Even though, as a married woman, I had more status than she did, I was envious of her position. She knew things about this new land that I never would have imagined and never would have discovered on my own. She was a window into the culture. She might not have had much that was her own, but at least she was free (so it seemed to me, anyway.)
Eventually, I confided in her how unhappy I was. I felt like a prisoner in my marriage, with escape being worse than captivity. I didn’t want to stay but I had nowhere to do. I had very little of my own money – just the little bit that I managed to hide away from my household budget. It wouldn’t get me and my son anywhere. I had no skills and could not support us. In any case, my husband would not rest until he had hunted me down.
I felt like a trapped animal. The isolation of my marriage was unbearable. If it weren’t for my son, I might even have killed myself but I would not leave him alone to be raised by that man.
In the early years, when I was merely unhappy, I used to pray for more kindness and understanding from my husband, more patience for myself. Eventually, however, my prayers were not so noble. I began to pray for his death. I knew this was a sin, but it was the only path I could see to my salvation. With him gone, I would be free and have the house and his money.
These wishes soon became manifest in my actions. At first, I was defiant in small, secret ways. For example, I would not wash all his clothes but rather fold them and put them back as if they had been laundered. One afternoon, as I began to prepare dinner, I noticed the meat had gone bad. I fed it to him anyway. Slowly, I became emboldened. Sometimes, I would pull plants from the side of the road and add them to his food, hoping that they were poisonous. One day, after he beat me, I was so angry, I picked up some dog feces in the street and added it to his soup.
I would “accidentally” leave small objects, such as toys or shoes, near door and along the hallway, hoping that he would trip while drunk and break open his head.
I didn’t have the nerve to actually murder him, but I tried to give Fate a helping hand. But none of these efforts, not any of my prayers, seemed to have any effect on him. How could a man so evil be so lucky?
I never told my friend about my prayers or small sabotages. I didn’t want her to feel responsible if I succeeded. Maybe I was afraid she would encourage me to do worse to him, and that I would allow myself to be led.
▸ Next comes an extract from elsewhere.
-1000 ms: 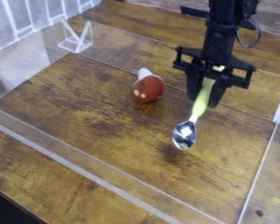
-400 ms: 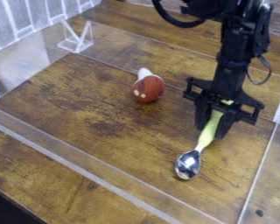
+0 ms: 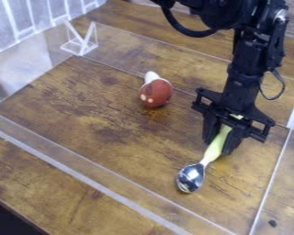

Finally, one day, after many such miserable years, he was drinking in the local bar and simply fell over, clutching his chest. I pretended to others to be sad – I had become quite good at pretending – but I was relieved that he was finally dead, and that I was not responsible for his death. (I didn’t figure my prayers had killed him because I’d been praying for a long time with no results.)
There wasn’t a lot of money, even after everything was sold, but it was enough to let me start over somewhere else. I took my son and my friend, and we went far away, and made a new life for ourselves. It was sometimes a struggle, but at least we were free.